Venezuela thwarting final settlement of border controversy

President David Granger yesterday accused Venezuela of thwarting all attempts by UN Secretary-General Ban Ki-moon  to find a way forward in settling its longstanding border controversy with Guyana and made an impassioned plea to the UN for protection against threats to this country’s security.

For the second year running, Granger used his address to the United Nations (UN) General Assembly in New York to ramp up pressure on Caracas over the border controversy where  Guyana has been seeking a juridical settlement while Venezuela is opposed to this.

President David Granger addressing the UN General Assembly yesterday (UN photo)
President David Granger addressing the UN General Assembly yesterday (UN photo)
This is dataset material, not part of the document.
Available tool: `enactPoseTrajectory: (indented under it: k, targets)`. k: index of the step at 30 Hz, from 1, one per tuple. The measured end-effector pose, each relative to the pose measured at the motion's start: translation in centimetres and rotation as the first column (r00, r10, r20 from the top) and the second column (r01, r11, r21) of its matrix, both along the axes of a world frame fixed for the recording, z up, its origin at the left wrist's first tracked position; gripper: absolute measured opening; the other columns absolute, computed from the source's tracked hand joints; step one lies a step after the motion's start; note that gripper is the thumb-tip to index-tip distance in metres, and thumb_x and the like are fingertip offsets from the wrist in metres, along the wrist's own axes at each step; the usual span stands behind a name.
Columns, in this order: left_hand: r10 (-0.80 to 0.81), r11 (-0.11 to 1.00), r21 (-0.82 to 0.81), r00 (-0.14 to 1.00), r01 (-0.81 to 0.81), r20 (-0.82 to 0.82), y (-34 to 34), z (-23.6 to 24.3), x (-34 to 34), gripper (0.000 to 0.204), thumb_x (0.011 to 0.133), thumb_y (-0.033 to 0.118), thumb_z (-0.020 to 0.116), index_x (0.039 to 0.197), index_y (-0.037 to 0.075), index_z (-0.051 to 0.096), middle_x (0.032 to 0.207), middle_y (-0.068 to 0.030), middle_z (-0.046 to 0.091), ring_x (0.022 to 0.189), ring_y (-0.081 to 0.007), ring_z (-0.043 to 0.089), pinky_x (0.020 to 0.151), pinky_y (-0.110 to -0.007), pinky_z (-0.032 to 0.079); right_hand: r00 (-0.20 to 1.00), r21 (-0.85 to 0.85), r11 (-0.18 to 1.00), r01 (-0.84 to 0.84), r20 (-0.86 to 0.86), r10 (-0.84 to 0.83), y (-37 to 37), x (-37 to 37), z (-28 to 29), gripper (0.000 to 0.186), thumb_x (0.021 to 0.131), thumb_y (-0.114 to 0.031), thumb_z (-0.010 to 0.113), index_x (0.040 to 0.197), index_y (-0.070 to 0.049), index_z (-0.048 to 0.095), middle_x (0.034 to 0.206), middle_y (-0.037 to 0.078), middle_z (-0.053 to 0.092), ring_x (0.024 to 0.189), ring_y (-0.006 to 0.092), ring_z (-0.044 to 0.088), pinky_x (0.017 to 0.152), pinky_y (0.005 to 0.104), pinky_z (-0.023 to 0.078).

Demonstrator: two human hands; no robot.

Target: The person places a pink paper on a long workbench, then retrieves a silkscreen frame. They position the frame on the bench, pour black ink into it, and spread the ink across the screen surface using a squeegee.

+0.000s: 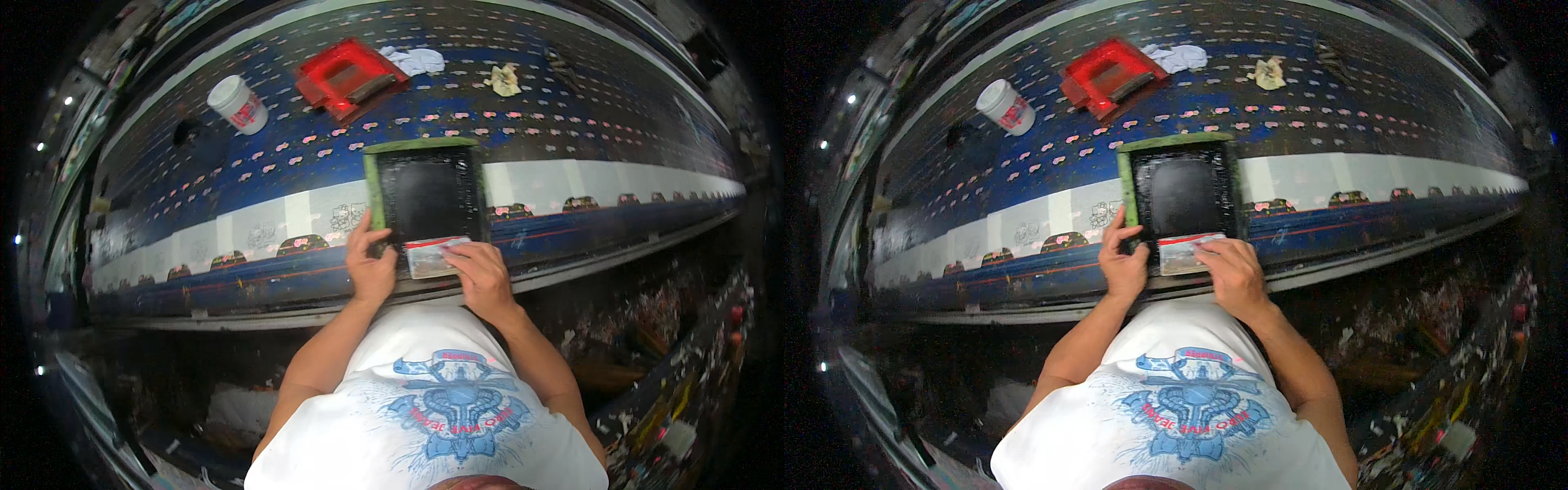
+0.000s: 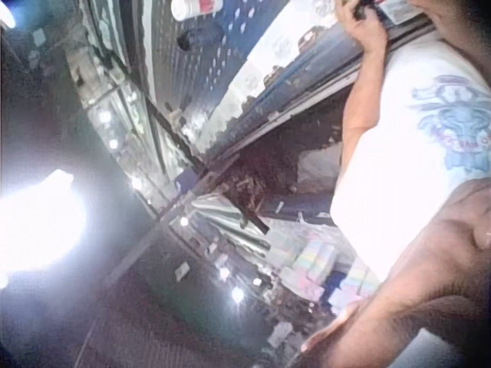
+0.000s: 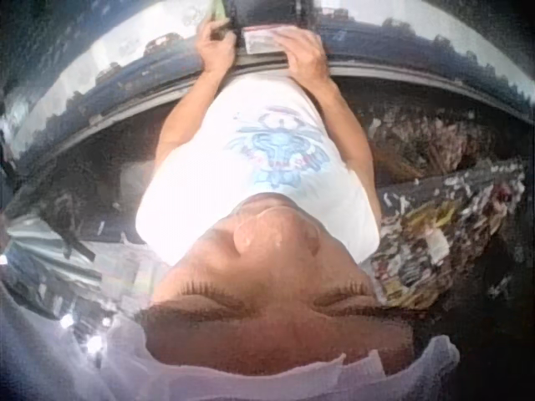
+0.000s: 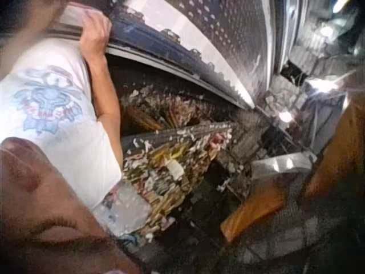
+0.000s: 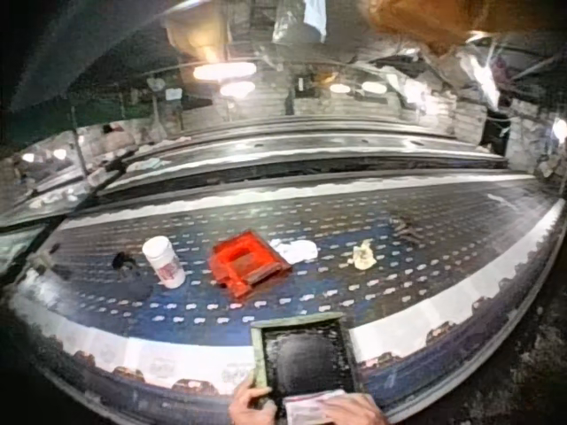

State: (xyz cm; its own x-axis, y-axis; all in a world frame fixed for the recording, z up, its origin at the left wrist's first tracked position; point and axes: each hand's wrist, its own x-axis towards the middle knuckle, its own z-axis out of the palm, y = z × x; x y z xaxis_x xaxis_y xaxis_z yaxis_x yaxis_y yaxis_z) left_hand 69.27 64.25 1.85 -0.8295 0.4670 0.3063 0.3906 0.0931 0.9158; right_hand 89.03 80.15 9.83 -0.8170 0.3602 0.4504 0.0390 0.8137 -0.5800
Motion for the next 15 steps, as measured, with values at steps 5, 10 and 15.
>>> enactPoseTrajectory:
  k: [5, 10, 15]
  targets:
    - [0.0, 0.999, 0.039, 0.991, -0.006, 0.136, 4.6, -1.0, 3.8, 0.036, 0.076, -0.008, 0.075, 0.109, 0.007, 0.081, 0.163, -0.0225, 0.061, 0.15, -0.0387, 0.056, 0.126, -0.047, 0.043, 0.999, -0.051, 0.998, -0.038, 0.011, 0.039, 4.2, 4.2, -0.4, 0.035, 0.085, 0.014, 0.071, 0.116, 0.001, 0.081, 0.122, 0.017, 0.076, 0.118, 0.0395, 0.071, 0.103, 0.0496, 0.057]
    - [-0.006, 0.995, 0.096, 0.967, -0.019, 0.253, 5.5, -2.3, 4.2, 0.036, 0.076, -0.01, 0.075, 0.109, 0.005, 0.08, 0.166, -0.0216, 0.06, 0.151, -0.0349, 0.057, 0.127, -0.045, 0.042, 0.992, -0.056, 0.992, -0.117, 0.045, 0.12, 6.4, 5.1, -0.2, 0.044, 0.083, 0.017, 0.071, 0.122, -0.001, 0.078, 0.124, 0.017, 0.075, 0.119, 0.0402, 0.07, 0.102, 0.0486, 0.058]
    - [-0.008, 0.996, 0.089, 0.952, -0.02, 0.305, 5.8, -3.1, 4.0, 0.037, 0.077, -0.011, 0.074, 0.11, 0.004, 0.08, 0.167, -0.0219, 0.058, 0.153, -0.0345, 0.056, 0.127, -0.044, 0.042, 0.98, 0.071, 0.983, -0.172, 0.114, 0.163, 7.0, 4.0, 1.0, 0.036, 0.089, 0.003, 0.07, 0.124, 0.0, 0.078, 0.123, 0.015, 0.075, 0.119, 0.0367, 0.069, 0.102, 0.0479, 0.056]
Venezuela elevated its claims to Guyana’s territory in May of 2015 in the aftermath of a major oil discovery in this country’s waters and has since made a series of aggressive moves to prosecute its case. Granger seized upon this yesterday in unusually strong language.

“Venezuela’s claims… are a threat to our existence as an independent nation. They are a scandalous revival of the conquistadorial disease that once plagued its own history.  They are a crime against our humanity, clothed in the verbiage of national honour”, the President declared.

In the wake of a maritime decree by Venezuela in May 2015 purporting to control most of Guyana’s Atlantic waters including the site of the major oil find,  the Granger administration wrote the UN Secretary-General seeking a juridical settlement as catered for under the 1966 Geneva Agreement and Secretary-General Ban dispatched several missions this year to both capitals in pursuance of this.

Granger in his address yesterday to the 71st Session of the UN General Assembly charged that Venezuela had stalled all of Ban’s efforts.

The President said that he had placed hope in the fact that the process for final resolution of Caracas’s “unworthy territorial claims” rested in the hands of the Secretary-General of the United Nations.

“Venezuela, for a full year since I spoke,  has stalled by every means as it intensified its  aggression against Guyana and thwarted all of the Secretary-General’s efforts to pursue ‘a way forward’ – at least in terms of a process that promises final resolution to the controversy.

“Guyana stands ready to have the International Court of Justice determine the matter with finality. We will work resolutely with the Secretary-General in his final months in office to free Guyana, and his successor, from this surreal burden”, the President declared.

He argued that Venezuela had agreed in the Geneva Agreement of 1966 that the United Nations’ Secretary-General shall determine the means of settlement of this matter, including by judicial settlement. Yet, he said, it defies his every effort to fulfill that commitment.

He warned that the UN cannot be a dispassionate party to a threat to peace anywhere and a challenge to the law governing relations between nations.

“Venezuela’s territorial claim is such a challenge. It strikes at the heart of the United Nations, its trusteeship of the law of nations and the Charter which the Secretary-General upholds.

“Guyana, a small state, must look to the United Nations for  protection against threats to its security, for intervention for peace and for respect for international law”, Granger asserted.

The President noted that his plea for international understanding had nothing to do with Venezuela’s internal troubles, adding that the ordinary people of the country “are our sisters and brothers. Their agonies touch or hearts and we wish them early relief from their ordeal”.

Green state

Delivering his address under the heading `Guyana: A `green’ state threatened’,  a reference to the controversy with Venezuela, Granger played up this country’s credentials in helping to battle climate change and its commitment to the UN’s Agenda for Sustainable Development.

The President said “Guyana is part of this global ‘green’ movement. Its natural assets, commitment to sustainable development, contribution to countering the adverse effects of climate change and collaboration with the international community in seeking solutions to global threats have distinguished it as an emergent ‘green state’”.

He pledged that Guyana would work to towards the Agenda’s goals particularly as it related to limiting temperature rise and working towards a green path of development. Granger reiterated Guyana’s commitment to Goal No.15 of the Agenda to “protect, restore and promote sustainable use of terrestrial ecosystems, sustainably manage forests, combat desertification and halt and reverse land degradation and halt biodiversity loss.”

He added that Guyana will extend its research by setting up an International Institute of Biodiversity at the Iwokrama International Centre for Rainforest Conservation and Development. This institute, he said, would allow scientists and students from the Caribbean and around the world to widen their knowledge of vital ecosystems.

Granger stated that Guyana will pursue a low carbon growth path to enhance its contribution to the campaign against climate change through the preservation of its forests and said it will contribute, up to 48.7 million metric tonnes of carbon dioxide equivalent, to the global mitigation effort via a programme of avoided emissions.

He however pointed to the importance of financial flows towards supporting the efforts of states pursuing a ‘green path’ to development.

The President posited that while Guyana is on a path to becoming a `green’ state its plans and those of other small states can be derailed without a collective commitment by the greater part of the international community to collaborate. He ended his address with the appeal that “Venezuela’s aggression should not be allowed to threaten our children’s future”.